-- PROBLEM --
All of the data is to be restated word for word.

[RECORD EXTRACTS]

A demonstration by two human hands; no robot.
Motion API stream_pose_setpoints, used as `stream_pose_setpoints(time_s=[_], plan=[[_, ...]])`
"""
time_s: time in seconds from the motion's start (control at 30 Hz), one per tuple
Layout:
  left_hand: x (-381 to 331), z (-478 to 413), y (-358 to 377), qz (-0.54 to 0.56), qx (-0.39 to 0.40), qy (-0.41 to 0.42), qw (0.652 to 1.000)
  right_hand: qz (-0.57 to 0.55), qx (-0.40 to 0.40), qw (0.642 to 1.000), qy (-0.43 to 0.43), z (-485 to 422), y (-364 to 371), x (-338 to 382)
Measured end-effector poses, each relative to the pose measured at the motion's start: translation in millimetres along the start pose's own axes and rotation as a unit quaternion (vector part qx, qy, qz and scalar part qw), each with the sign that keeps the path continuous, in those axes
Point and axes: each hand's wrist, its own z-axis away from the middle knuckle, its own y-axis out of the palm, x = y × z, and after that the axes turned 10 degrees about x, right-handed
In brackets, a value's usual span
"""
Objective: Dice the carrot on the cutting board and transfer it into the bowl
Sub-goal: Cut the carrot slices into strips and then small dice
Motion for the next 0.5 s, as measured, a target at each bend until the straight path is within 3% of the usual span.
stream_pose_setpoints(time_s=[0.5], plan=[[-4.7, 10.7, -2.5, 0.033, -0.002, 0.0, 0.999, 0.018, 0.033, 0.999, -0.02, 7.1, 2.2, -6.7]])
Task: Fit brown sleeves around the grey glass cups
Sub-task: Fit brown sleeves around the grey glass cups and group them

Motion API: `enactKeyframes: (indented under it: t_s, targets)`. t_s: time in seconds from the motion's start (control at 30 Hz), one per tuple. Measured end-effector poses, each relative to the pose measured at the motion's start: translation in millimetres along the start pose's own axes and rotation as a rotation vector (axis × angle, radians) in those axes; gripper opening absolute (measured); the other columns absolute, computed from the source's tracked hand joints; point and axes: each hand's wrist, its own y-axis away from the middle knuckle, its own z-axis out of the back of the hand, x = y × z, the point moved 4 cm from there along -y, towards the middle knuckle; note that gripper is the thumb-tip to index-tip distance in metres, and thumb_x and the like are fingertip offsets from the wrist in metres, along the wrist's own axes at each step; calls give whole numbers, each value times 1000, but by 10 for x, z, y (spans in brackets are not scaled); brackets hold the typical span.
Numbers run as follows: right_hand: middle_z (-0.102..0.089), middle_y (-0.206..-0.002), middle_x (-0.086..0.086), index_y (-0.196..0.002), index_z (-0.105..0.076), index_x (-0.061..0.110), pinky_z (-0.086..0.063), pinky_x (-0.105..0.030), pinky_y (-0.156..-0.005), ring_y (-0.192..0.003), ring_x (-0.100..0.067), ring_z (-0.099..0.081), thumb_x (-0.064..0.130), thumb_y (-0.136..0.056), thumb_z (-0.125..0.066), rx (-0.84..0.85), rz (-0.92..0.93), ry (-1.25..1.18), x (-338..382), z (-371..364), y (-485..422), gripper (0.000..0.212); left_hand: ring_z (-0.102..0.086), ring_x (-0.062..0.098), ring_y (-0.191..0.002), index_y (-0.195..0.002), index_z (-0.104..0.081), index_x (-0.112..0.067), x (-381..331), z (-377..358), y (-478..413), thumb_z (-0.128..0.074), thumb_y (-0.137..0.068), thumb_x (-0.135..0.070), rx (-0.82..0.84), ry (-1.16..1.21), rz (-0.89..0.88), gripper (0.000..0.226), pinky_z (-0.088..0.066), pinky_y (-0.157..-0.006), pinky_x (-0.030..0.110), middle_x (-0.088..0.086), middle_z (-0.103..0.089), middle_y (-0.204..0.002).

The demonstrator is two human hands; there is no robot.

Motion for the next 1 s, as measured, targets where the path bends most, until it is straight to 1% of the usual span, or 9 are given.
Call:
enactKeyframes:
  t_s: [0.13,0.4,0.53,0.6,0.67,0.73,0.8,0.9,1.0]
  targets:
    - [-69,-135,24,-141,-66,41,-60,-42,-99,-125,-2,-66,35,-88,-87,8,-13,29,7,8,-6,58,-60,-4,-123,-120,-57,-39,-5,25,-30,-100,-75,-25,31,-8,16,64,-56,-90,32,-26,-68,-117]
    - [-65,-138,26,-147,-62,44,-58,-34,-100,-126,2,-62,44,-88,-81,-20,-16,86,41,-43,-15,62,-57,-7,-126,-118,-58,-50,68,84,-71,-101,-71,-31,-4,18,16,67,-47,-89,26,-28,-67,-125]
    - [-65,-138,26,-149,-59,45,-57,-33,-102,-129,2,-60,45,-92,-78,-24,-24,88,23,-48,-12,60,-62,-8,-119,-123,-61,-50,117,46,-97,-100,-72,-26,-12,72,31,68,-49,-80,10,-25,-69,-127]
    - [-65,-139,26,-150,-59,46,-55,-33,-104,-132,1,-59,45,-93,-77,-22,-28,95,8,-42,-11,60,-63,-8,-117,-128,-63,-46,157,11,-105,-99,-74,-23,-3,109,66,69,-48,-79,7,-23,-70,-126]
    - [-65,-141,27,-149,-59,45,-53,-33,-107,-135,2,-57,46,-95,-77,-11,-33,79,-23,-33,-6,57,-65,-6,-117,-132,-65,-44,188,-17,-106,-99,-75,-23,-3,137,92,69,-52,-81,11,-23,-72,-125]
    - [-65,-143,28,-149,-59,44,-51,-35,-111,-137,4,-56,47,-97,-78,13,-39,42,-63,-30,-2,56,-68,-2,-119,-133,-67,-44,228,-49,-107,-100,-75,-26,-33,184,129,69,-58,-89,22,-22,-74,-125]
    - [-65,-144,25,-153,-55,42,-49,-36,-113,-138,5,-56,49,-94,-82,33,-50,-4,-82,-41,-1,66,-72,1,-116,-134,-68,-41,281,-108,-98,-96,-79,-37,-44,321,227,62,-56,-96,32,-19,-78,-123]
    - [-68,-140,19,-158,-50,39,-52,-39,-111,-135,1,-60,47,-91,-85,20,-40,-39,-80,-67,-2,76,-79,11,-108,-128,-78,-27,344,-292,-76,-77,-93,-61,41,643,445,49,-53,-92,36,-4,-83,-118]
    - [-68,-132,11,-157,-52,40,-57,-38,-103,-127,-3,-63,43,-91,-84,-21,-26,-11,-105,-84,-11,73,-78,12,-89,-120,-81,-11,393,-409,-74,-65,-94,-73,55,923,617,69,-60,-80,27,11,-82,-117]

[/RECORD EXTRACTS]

-- RESULT OF THE EXERCISE --
A demonstration by two human hands; no robot.
Motion API stream_pose_setpoints, used as `stream_pose_setpoints(time_s=[_], plan=[[_, ...]])`
"""
time_s: time in seconds from the motion's start (control at 30 Hz), one per tuple
Layout:
  left_hand: x (-381 to 331), z (-478 to 413), y (-358 to 377), qz (-0.54 to 0.56), qx (-0.39 to 0.40), qy (-0.41 to 0.42), qw (0.652 to 1.000)
  right_hand: qz (-0.57 to 0.55), qx (-0.40 to 0.40), qw (0.642 to 1.000), qy (-0.43 to 0.43), z (-485 to 422), y (-364 to 371), x (-338 to 382)
Measured end-effector poses, each relative to the pose measured at the motion's start: translation in millimetres along the start pose's own axes and rotation as a unit quaternion (vector part qx, qy, qz and scalar part qw), each with the sign that keeps the path continuous, in those axes
Point and axes: each hand's wrist, its own z-axis away from the middle knuckle, its own y-axis out of the palm, x = y × z, and after that the axes turned 10 degrees about x, right-handed
In brackets, a value's usual span
"""
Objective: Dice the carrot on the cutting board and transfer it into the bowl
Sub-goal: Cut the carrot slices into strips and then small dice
Motion for the next 0.5 s, as measured, a target at each bend until the straight path is within 3% of the usual span.
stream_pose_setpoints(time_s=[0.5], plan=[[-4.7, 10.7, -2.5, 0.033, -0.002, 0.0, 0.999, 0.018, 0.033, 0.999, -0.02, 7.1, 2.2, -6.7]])
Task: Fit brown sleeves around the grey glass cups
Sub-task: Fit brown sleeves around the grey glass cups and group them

Motion API: `enactKeyframes: (indented under it: t_s, targets)`. t_s: time in seconds from the motion's start (control at 30 Hz), one per tuple. Measured end-effector poses, each relative to the pose measured at the motion's start: translation in millimetres along the start pose's own axes and rotation as a rotation vector (axis × angle, radians) in those axes; gripper opening absolute (measured); the other columns absolute, computed from the source's tracked hand joints; point and axes: each hand's wrist, its own y-axis away from the middle knuckle, its own z-axis out of the back of the hand, x = y × z, the point moved 4 cm from there along -y, towards the middle knuckle; note that gripper is the thumb-tip to index-tip distance in metres, and thumb_x and the like are fingertip offsets from the wrist in metres, along the wrist's own axes at each step; calls give whole numbers, each value times 1000, but by 10 for x, z, y (spans in brackets are not scaled); brackets hold the typical span.
Numbers run as follows: right_hand: middle_z (-0.102..0.089), middle_y (-0.206..-0.002), middle_x (-0.086..0.086), index_y (-0.196..0.002), index_z (-0.105..0.076), index_x (-0.061..0.110), pinky_z (-0.086..0.063), pinky_x (-0.105..0.030), pinky_y (-0.156..-0.005), ring_y (-0.192..0.003), ring_x (-0.100..0.067), ring_z (-0.099..0.081), thumb_x (-0.064..0.130), thumb_y (-0.136..0.056), thumb_z (-0.125..0.066), rx (-0.84..0.85), rz (-0.92..0.93), ry (-1.25..1.18), x (-338..382), z (-371..364), y (-485..422), gripper (0.000..0.212); left_hand: ring_z (-0.102..0.086), ring_x (-0.062..0.098), ring_y (-0.191..0.002), index_y (-0.195..0.002), index_z (-0.104..0.081), index_x (-0.112..0.067), x (-381..331), z (-377..358), y (-478..413), thumb_z (-0.128..0.074), thumb_y (-0.137..0.068), thumb_x (-0.135..0.070), rx (-0.82..0.84), ry (-1.16..1.21), rz (-0.89..0.88), gripper (0.000..0.226), pinky_z (-0.088..0.066), pinky_y (-0.157..-0.006), pinky_x (-0.030..0.110), middle_x (-0.088..0.086), middle_z (-0.103..0.089), middle_y (-0.204..0.002).

The demonstrator is two human hands; there is no robot.

Motion for the next 1 s, as measured, targets where the path bends most, until it is straight to 1% of the usual span, or 9 are given.
Call:
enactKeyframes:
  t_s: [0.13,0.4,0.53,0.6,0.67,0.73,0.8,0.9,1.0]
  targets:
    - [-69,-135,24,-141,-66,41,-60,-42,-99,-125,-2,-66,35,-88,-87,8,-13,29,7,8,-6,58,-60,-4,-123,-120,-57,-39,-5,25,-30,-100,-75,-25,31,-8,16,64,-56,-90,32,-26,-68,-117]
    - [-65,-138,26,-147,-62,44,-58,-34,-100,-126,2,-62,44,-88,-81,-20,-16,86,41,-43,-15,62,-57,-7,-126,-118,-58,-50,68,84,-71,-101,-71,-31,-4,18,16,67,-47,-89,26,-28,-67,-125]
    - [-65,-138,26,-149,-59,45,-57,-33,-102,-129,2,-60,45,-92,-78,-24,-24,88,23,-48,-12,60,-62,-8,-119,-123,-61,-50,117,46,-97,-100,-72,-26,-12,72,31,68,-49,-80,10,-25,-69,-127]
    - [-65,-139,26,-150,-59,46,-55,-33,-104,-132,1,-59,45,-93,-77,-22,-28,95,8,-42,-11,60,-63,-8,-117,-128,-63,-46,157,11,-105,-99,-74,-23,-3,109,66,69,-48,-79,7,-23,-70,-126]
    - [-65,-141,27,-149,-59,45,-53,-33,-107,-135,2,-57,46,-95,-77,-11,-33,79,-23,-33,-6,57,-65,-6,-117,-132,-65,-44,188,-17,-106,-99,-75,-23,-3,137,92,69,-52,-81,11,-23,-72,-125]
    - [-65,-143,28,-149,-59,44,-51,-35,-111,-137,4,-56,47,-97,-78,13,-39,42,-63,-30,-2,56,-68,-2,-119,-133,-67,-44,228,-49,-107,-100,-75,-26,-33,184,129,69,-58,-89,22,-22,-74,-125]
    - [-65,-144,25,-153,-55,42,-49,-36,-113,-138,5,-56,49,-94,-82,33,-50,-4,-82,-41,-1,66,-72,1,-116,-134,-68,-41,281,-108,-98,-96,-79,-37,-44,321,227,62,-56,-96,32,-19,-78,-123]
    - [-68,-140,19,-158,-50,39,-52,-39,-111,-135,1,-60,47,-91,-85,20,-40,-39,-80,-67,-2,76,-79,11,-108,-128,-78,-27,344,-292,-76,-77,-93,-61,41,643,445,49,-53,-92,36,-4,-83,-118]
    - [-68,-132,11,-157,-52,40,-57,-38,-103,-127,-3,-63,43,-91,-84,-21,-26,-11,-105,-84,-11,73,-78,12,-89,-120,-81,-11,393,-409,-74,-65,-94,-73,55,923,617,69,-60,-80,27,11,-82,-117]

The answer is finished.